:: EXERCISE MATERIALS
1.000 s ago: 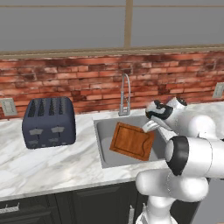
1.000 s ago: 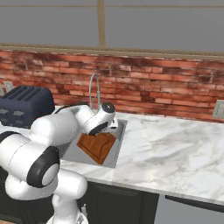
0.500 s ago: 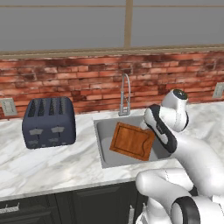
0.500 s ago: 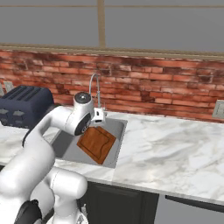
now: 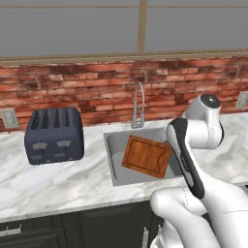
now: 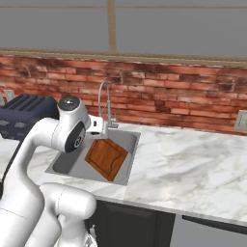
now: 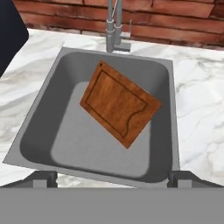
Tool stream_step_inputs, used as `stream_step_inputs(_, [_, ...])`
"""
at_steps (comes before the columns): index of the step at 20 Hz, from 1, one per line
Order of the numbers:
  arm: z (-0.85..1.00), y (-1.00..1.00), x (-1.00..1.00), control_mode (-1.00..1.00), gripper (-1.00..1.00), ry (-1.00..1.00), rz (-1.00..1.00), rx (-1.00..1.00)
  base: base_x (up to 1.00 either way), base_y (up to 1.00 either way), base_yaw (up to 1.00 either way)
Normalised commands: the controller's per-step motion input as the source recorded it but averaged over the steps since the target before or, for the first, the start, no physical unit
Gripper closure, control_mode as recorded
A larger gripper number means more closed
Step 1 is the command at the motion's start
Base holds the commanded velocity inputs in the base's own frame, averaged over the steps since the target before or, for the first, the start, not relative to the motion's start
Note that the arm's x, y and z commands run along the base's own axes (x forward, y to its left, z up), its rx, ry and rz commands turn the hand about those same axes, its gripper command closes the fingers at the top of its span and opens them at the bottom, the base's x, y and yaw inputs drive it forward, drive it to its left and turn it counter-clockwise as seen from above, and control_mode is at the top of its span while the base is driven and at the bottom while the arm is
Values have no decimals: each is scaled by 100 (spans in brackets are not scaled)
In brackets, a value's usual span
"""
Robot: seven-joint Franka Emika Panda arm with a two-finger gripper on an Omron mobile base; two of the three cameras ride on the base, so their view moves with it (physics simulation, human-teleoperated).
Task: Move the cutting board and knife to the sink. Then move spray from the cabinet to the counter.
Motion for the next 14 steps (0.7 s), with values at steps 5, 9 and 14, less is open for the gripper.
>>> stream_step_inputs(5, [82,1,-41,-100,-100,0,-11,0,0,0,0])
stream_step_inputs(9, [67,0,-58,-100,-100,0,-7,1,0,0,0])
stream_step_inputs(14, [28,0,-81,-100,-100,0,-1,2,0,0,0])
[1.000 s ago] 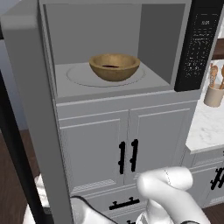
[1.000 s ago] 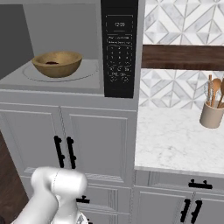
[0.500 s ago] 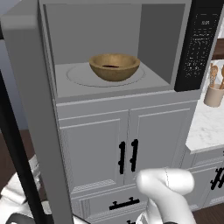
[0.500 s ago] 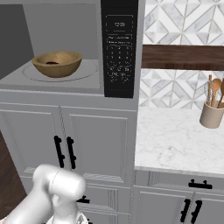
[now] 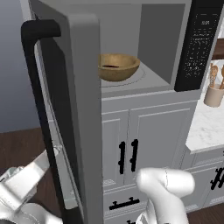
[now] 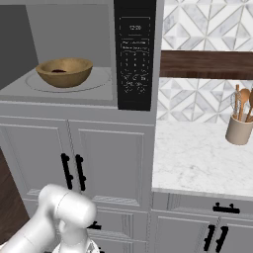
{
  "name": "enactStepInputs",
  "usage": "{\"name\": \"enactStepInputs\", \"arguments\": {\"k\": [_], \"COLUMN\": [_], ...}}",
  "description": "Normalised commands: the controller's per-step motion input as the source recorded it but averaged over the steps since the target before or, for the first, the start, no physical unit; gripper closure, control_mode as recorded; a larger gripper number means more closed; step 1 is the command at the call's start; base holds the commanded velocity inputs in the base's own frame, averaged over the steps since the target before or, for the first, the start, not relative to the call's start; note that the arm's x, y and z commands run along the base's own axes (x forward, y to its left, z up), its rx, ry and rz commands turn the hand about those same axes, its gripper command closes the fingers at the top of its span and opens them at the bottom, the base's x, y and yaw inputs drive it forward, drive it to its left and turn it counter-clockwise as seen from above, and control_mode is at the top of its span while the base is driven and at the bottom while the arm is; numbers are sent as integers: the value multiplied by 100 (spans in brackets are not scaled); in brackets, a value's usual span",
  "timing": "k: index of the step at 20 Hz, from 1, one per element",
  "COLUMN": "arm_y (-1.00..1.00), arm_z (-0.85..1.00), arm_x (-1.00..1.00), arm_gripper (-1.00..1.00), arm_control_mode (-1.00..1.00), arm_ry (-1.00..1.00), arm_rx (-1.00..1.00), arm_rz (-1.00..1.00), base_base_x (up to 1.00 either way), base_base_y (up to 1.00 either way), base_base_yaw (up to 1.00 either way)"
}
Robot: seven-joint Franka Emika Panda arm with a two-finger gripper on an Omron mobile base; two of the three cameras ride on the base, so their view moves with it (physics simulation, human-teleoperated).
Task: Pick the eggplant from the sink and place it in the bowl. Then pick the bowl and place it in the microwave. Then close the microwave door and press the start button.
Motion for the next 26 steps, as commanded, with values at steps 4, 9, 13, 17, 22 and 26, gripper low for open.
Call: {"name": "enactStepInputs", "arguments": {"k": [4, 9, 13, 17, 22, 26], "arm_y": [-94, -100, -99, -99, -85, -46], "arm_z": [45, 23, 2, 0, 0, 0], "arm_x": [-37, -10, 0, 15, 48, 92], "arm_gripper": [-100, -100, -100, -100, -100, -100], "arm_control_mode": [-100, -100, -100, -100, -100, -100], "arm_ry": [0, 0, 0, 0, 0, -1], "arm_rx": [22, 12, 3, 2, 1, 0], "arm_rz": [0, 0, 2, 9, 13, 14], "base_base_x": [0, 0, 0, 0, 0, 0], "base_base_y": [0, 0, 0, 0, 0, 0], "base_base_yaw": [0, 0, 0, 0, 0, 0]}}
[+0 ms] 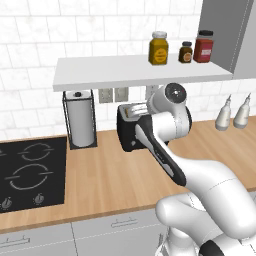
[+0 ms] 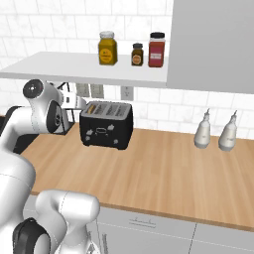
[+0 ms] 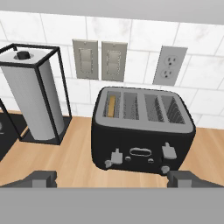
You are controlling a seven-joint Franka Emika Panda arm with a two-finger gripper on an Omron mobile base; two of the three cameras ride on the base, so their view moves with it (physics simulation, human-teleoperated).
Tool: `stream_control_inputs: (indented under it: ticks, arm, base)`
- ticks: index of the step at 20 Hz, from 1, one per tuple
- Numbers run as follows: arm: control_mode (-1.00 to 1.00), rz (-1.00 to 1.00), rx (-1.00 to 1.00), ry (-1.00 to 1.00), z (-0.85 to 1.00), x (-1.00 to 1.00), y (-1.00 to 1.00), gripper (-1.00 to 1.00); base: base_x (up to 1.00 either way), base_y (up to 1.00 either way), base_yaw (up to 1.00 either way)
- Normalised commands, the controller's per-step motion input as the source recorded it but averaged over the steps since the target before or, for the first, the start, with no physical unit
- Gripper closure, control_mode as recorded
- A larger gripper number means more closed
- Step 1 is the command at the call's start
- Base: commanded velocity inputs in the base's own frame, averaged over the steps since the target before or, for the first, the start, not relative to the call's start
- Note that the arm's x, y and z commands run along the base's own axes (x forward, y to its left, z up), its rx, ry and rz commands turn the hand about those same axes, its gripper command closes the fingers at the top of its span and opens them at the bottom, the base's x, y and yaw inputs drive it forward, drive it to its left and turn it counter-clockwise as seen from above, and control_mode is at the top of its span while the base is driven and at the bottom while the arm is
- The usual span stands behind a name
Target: Start the toaster. Once the lever pops up, take the bread to the plate on the dining counter.
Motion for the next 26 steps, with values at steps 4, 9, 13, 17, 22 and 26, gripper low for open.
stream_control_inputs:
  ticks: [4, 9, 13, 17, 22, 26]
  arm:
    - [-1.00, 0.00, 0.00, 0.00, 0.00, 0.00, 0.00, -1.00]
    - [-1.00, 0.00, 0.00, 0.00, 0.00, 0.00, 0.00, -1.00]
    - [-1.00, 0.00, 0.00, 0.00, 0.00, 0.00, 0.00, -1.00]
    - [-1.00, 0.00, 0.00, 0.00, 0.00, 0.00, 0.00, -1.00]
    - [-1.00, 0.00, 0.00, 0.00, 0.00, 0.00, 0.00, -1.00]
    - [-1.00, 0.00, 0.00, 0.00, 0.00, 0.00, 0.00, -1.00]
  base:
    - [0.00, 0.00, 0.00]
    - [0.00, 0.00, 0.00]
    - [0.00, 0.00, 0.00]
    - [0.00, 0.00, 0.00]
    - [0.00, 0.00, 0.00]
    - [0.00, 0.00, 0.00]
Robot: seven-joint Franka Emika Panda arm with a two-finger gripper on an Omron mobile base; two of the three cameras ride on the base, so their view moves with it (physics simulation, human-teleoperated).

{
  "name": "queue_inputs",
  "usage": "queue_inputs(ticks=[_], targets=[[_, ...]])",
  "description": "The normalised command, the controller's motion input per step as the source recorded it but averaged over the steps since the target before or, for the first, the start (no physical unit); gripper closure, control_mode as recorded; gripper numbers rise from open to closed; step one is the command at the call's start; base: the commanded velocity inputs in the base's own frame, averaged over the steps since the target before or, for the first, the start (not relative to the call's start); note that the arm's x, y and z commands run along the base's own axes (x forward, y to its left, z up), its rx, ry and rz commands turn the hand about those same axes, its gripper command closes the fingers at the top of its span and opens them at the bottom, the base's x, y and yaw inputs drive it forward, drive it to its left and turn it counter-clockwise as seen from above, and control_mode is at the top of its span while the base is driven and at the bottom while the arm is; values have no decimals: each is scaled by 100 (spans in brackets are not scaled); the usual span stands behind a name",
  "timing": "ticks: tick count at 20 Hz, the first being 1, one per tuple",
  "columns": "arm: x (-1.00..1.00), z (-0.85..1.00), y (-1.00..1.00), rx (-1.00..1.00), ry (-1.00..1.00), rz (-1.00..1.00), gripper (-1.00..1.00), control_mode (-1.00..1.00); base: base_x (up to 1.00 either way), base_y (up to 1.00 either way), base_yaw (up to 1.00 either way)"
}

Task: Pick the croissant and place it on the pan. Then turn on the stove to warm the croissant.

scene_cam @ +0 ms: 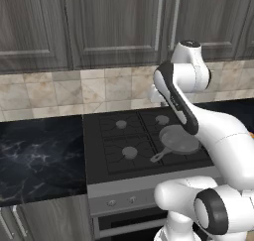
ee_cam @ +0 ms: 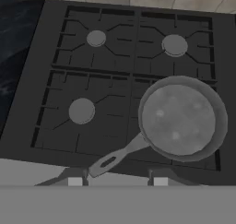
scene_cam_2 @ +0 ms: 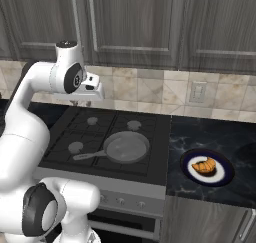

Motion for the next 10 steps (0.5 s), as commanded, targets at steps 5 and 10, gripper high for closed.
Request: queue_inputs(ticks=[5,10], targets=[[-8,-3,-12,0,0,-4,-100,-100,0,0,0],[-15,-9,-31,0,0,-8,-100,-100,0,0,0]])
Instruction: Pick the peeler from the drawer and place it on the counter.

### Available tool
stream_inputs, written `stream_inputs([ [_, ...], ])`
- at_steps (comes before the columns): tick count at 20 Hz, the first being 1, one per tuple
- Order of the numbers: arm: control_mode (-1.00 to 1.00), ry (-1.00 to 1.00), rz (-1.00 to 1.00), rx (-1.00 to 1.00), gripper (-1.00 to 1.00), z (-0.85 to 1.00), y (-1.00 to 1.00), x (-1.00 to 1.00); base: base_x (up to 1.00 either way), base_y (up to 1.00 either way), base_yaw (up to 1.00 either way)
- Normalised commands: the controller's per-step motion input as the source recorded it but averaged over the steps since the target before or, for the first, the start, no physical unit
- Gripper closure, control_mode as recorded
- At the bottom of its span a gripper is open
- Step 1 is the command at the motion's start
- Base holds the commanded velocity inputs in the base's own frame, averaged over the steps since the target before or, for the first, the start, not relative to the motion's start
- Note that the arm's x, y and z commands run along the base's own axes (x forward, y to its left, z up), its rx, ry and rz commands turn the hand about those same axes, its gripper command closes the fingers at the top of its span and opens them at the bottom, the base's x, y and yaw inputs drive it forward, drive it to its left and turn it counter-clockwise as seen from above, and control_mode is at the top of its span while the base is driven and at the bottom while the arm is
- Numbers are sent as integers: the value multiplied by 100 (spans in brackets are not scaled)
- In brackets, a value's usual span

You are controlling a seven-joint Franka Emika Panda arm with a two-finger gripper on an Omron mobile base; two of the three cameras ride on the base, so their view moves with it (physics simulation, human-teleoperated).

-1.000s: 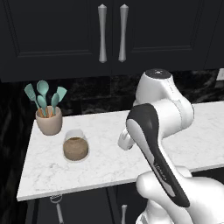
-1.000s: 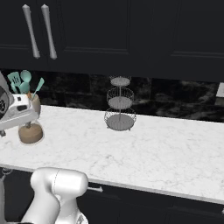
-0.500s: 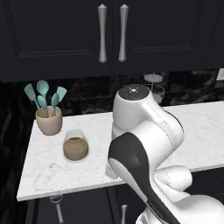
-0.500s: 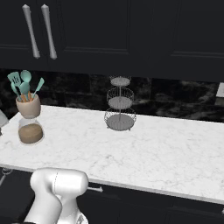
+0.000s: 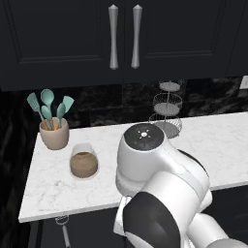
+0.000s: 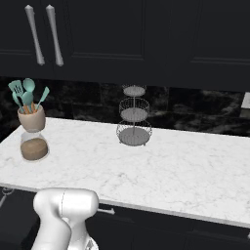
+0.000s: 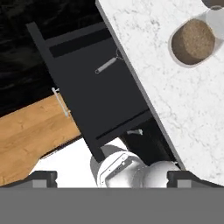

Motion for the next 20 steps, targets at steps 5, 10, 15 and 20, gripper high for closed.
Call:
stream_inputs([
  [5, -100, 0, 18, 0, -100, -25, 49, -31, 0, 0, 0],
  [10, -100, 0, 12, -3, -100, -7, 64, -13, 0, 0, 0],
  [15, -100, 0, 8, -8, -100, -11, 75, -2, 0, 0, 0],
  [20, -100, 3, 2, -12, -100, -37, 34, 0, 0, 0, 0],
])
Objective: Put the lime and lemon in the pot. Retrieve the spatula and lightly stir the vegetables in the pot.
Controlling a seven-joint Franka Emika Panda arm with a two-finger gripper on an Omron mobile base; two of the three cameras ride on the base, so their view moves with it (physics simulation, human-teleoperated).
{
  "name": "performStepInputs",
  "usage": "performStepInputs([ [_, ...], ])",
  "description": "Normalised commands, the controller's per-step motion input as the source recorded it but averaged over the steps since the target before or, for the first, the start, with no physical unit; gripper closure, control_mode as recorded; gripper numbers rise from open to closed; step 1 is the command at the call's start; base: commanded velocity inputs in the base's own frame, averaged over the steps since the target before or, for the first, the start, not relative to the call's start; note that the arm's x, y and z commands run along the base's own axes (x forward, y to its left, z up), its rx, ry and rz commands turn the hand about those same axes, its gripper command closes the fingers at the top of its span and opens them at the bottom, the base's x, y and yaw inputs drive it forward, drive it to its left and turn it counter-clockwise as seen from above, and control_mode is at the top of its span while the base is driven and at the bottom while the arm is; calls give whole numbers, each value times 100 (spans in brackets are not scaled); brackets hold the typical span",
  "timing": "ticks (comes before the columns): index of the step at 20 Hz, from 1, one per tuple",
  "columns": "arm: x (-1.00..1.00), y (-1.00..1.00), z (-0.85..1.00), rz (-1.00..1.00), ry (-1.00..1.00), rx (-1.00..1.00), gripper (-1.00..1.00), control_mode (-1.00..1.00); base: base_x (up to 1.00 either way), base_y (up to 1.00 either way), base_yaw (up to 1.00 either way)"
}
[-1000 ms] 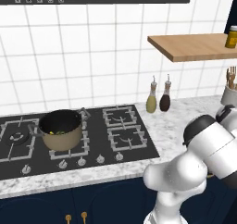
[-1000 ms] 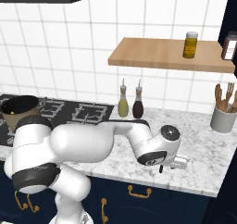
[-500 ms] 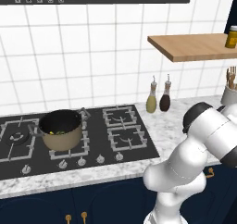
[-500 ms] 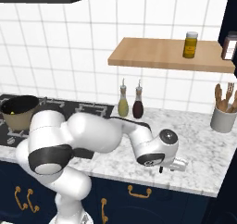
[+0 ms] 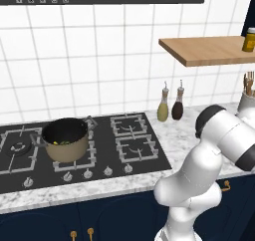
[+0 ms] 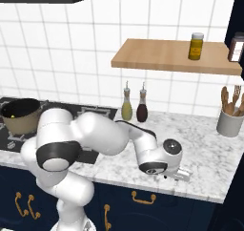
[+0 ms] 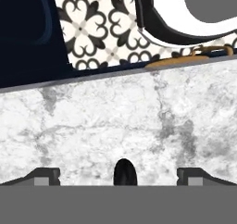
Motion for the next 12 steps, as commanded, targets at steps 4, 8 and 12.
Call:
performStepInputs([
  [4,0,1,-18,0,-3,0,-100,-100,0,0,0],
  [8,0,6,-12,0,-5,0,100,-100,0,0,0],
  [12,2,3,-5,0,-2,0,100,-100,0,0,0],
])
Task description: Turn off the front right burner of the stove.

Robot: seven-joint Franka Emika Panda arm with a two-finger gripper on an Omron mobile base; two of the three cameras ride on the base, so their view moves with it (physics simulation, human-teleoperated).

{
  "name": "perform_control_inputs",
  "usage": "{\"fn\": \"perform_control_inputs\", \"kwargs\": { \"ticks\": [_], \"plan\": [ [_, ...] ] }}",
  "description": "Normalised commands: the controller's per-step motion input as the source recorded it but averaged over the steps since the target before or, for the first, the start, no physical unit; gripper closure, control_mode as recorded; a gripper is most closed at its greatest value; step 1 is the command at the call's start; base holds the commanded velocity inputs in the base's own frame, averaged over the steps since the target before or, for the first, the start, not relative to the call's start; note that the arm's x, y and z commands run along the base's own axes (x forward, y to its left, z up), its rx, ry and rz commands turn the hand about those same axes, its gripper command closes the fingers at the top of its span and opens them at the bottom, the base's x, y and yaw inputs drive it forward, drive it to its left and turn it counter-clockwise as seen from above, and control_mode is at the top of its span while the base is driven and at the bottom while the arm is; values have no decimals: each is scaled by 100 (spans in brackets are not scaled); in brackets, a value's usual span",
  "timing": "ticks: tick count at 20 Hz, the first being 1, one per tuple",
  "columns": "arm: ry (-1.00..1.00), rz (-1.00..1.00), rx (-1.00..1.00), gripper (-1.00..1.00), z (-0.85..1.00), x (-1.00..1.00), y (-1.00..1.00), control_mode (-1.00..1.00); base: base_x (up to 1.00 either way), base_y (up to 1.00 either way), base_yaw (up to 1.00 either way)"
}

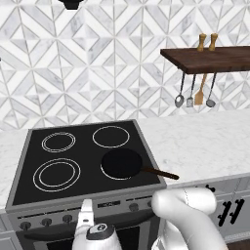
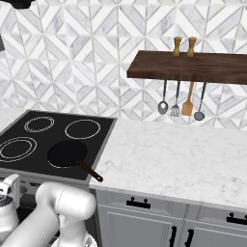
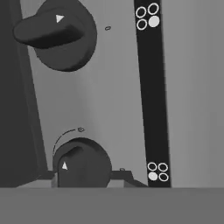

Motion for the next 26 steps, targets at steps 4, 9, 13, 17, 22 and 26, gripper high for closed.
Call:
{"fn": "perform_control_inputs", "kwargs": {
  "ticks": [4,9,13,17,22,26],
  "plan": [
    [3,-18,73,100,19,-5,-26,-100,0,0,0],
    [2,-18,72,100,18,-6,-26,-100,0,0,0],
    [1,-20,72,100,16,-3,-24,-100,0,0,0],
    [0,-20,71,100,14,0,-25,-100,0,0,0],
    [0,-20,65,100,11,0,-26,-100,0,0,0],
    [0,-21,63,100,14,0,-26,-100,0,0,0]
  ]
}}
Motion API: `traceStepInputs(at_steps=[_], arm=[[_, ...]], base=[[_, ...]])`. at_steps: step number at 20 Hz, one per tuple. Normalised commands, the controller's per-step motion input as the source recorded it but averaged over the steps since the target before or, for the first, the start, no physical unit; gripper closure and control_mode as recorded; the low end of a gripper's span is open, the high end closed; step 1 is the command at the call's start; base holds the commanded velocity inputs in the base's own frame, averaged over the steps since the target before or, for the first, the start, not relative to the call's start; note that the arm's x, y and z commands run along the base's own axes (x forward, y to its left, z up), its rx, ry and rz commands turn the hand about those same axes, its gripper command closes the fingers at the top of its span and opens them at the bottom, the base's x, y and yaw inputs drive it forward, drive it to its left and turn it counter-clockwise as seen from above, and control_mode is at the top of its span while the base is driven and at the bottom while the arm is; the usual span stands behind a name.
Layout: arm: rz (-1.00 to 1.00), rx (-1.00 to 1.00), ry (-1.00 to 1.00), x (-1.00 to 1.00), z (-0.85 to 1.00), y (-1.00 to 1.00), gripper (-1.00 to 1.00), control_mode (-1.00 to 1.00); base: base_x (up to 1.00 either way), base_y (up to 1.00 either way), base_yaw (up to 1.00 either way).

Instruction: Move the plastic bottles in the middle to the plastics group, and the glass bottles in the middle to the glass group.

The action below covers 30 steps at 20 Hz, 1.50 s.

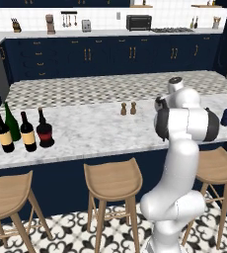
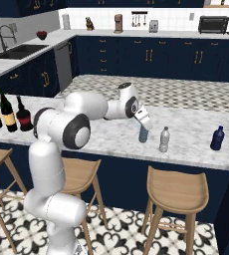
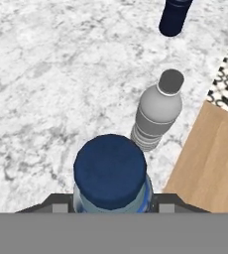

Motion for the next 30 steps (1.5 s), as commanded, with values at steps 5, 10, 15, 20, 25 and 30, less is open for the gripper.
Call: traceStepInputs(at_steps=[5,10,15,20,25,30], arm=[[-0.1,-0.08,0.0,0.19,-0.12,0.0,1.0,-1.0],[-0.09,-0.04,0.01,0.31,-0.12,-0.09,1.0,-1.0],[-0.04,0.0,0.0,0.05,0.0,-0.29,1.0,-1.0],[-0.01,0.0,0.0,0.02,0.0,-0.41,1.0,-1.0],[0.0,0.0,0.0,0.26,-0.14,-0.02,1.0,-1.0],[0.0,0.0,0.01,0.35,-0.51,0.04,1.0,-1.0]], base=[[0.0,0.0,0.0],[0.0,0.0,0.0],[0.0,0.0,0.0],[0.0,0.0,0.0],[0.0,0.0,0.0],[0.0,0.0,0.0]])
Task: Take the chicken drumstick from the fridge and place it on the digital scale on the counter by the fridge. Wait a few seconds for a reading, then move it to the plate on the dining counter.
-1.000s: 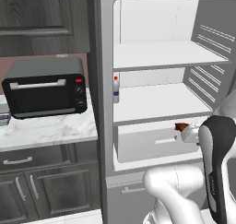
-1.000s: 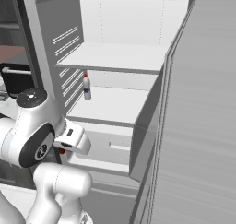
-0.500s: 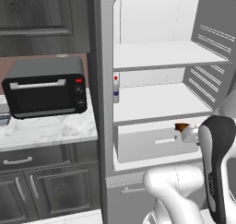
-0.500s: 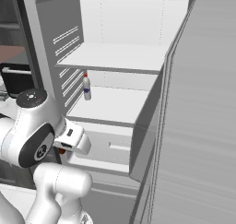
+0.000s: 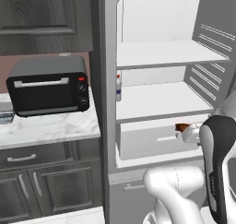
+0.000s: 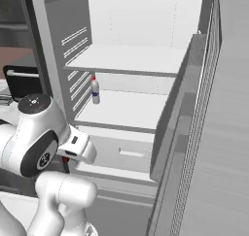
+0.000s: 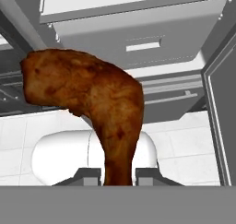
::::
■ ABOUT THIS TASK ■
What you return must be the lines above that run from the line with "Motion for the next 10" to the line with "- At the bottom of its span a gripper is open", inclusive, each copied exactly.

■ WRITTEN SOLUTION ■
Motion for the next 10 steps (0.5 s), as commanded, targets at steps 5 and 10, gripper high for closed.
Request: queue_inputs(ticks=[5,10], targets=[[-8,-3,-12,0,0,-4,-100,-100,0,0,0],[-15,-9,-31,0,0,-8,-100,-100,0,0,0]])
Instruction: Pick the peeler from the drawer and place it on the counter.

### Available tool
stream_inputs, written `stream_inputs([ [_, ...], ])`
- at_steps (comes before the columns): tick count at 20 Hz, the first being 1, one per tuple
- Order of the numbers: arm: control_mode (-1.00 to 1.00), ry (-1.00 to 1.00), rz (-1.00 to 1.00), rx (-1.00 to 1.00), gripper (-1.00 to 1.00), z (-0.85 to 1.00), y (-1.00 to 1.00), x (-1.00 to 1.00); base: base_x (up to 1.00 either way), base_y (up to 1.00 either way), base_yaw (up to 1.00 either way)
- Normalised commands: the controller's per-step motion input as the source recorded it but averaged over the steps since the target before or, for the first, the start, no physical unit
- Gripper closure, control_mode as recorded
- At the bottom of its span a gripper is open

Nothing further is required for this exercise.